Внимание армии должно быть обращено на последние боевые страницы ее истории. Тяжело становится, когда представить себе, что думы о Ляояне, Шахэ и Мукдене выпорхнут из центра нашего внимания, что мода на них пройдет, как проходит мода на дамские шляпки... А если офицерское общество утратит интерес к опыту прошлой войны, то что делать? Будут выходить двадцатитомные казенные издания о войне, будут мирно занимать места на полках архивов и будут покрываться толстым слоем пыли.
Не проявляя интереса к прошлой войне, мы похоронили бы память о наших товарищах, павших на Маньчжурской земле, как хоронили 3 года тому назад их тела. Мы совершили бы преступление как по отношению нашего будущего, так и прошлого.

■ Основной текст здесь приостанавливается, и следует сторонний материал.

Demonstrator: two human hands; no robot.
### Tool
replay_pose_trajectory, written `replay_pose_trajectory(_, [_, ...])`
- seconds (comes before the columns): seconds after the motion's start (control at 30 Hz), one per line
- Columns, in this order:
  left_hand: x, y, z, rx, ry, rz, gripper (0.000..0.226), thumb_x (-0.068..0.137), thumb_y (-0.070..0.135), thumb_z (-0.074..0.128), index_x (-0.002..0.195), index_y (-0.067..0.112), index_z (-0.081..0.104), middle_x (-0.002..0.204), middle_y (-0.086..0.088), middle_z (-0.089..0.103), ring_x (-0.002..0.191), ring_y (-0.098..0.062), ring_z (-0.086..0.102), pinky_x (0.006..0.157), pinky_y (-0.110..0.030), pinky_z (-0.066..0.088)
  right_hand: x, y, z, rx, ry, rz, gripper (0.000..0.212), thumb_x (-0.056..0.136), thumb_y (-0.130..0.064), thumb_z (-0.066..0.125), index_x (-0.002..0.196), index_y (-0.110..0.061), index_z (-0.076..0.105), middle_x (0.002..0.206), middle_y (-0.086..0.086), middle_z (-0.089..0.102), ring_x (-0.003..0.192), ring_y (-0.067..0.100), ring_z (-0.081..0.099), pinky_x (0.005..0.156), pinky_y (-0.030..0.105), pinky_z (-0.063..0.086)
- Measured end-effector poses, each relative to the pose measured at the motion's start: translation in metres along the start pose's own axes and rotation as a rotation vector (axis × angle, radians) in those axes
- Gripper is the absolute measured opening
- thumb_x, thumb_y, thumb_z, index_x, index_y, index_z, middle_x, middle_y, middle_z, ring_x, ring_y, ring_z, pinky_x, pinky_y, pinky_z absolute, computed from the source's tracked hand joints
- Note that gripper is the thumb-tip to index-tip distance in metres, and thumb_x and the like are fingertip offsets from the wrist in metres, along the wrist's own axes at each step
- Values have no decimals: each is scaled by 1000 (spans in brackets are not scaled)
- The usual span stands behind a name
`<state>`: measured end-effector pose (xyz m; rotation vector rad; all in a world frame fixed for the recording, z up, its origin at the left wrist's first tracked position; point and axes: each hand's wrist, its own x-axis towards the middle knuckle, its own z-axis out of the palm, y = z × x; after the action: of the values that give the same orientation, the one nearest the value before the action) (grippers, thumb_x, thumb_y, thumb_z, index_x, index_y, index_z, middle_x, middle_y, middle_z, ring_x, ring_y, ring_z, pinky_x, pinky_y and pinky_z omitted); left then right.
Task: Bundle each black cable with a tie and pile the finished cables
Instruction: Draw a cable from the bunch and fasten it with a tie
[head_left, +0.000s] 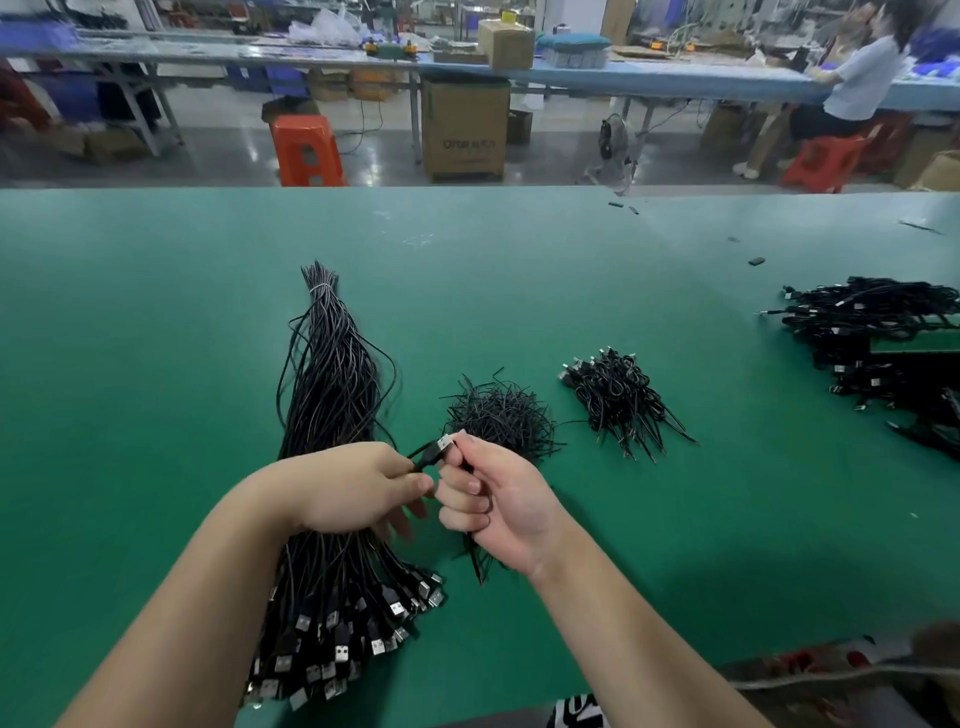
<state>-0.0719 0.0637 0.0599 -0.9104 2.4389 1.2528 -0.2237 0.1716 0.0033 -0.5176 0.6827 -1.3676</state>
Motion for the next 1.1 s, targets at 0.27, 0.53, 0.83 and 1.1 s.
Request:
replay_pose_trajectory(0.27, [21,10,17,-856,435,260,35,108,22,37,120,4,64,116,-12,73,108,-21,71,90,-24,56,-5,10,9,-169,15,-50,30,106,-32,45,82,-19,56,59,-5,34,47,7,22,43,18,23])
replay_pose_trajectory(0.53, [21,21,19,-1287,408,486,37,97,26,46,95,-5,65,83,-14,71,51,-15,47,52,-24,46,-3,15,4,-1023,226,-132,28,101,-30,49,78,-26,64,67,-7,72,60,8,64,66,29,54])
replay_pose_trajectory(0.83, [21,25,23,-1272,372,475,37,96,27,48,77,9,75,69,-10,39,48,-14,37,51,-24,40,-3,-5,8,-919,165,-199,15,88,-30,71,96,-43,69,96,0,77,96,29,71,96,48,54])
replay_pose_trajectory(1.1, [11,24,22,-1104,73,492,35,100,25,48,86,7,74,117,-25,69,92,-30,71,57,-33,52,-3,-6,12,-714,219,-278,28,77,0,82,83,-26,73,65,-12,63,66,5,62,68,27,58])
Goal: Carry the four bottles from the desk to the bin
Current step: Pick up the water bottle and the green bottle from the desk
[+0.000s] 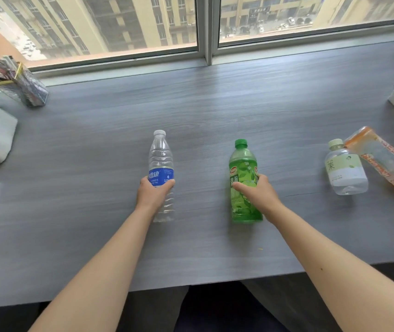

Есть несколько причин, и есть несколько позиций, откуда равнодушием, скукой форменного образца и ледяным, мертвящим жизнь духом веет на исследование опыта русско-японской войны. Где они эти источники духа мертвого? Их, повторяю, несколько; боюсь сказать — много. У каждого из нас есть такой знакомый, который имеет скверную привычку повторять, что бы вы ему ни сообщили: “я так и знал; я ведь предупреждал; ведь я говорил; меня не слушали; ну и разбирайтесь теперь!” Эти господа — несносные создания.
Ничто для них не ново под луной, ничто их не интересует; не только уши, но, кажется, смоковница бы завяла в их присутствии. Они входят в гостиную, где кипит оживленный разговор, где резко играет солнечный луч, где лица интересны, так как одухотворены стремлением к чему то, что выше будничной повседневности. И вдруг — метаморфоза: все киснет, сворачивается, делается пасмурным; дамы сразу стареют на много лет, мужчины теряют нить разговора. Все это следствие появления доброго знакомого.
И у меня есть такая добрая знакомая, которая много умеет сделать в высшей степени противным своим “я так и знала”. На все у нее есть свои принципы — такие же широкие, всеобъемлющие и пустые, как ридикюль старой девы. И все, что ни случилось бы на свете, все она знает, все, точно по мерке, подходит к ее принципам.
Настала последняя война. События следовали одно за другим. Трудно было понять все это и объяснить себе. Было больно и страшно думать о многом. Временами получалось впечатление землетрясения. Все ходило перед глазами; колебались основы. Моя добрая знакомая временами заметно конфузилась. Но вот поставлена точка. Ход событий временно прерван. Моя добрая знакомая уже тут как тут: “ведь я говорила? Все это очень просто: есть 7 принципов. Меня не послушали — пеняйте на себя. Не в моей лавочке покупали”.
Эх, добрая знакомая! Не так-то просто то, что случилось на Дальнем Востоке; не мешайте нам своими собственными глазами изучить совершившиеся события; придержите пока ваши принципы в ридикюле. А что до вашей болтовни, то на простой вопрос — направо или налево — вы не отвечаете, а судите о корнях вещей и так, и этак, и как не случись, все выйдет по-вашему. Все сказать — ничего не сказать.
Боюсь, чтобы это поверхностное отношение — “я так и знал” — “ну, это понятно”, — “это очень просто” — не повредило бы делу изучения нашей прошлой войны. Раз все это так, как говорит моя добрая знакомая, то прежде всего это скучно, это не интересно, это форменного образца и не подлежит изучению мной в свободное от службы время.
Теперь нашей армии приходится переживать натиск педантизма.
Эти мысли были навеяны на меня разговором с товарищем, который уезжал преподавать юнкерам тактику и военную историю.
— Что же, будете обучать и воспитывать молодежь на примере сражений приснопамятного, полусказочного времени? — спросил я.
— На мой взгляд, совершенно безразлично, откуда мне черпать примеры для иллюстрирования принципов военной науки. Мне даже безразлично, верно или не верно будет излагаться фактическая сторона военных операций — лишь бы она ясно иллюстрировала положения военной науки. Безразлично, буду ли юнкерам приводить в доказательство эпизоды Ляоянского сражения, или выдуманную мной задачу на планах Скугаревского и Энгельгардта — лишь бы суть принципа ясно истекала из примера. Конечно, я постараюсь извлекать уроки тактического искусства из славного прошлого нашей армии — битвы на Куликовом поле, Полтавской, походов Суворова.
Искренность моего собеседника меня обрадовала.
— Так вы предпочтете, пожалуй, книгу Гоппенштедта — “бой в будущем” — действительно случившемуся Мукденскому сражению? — продолжал я допрос.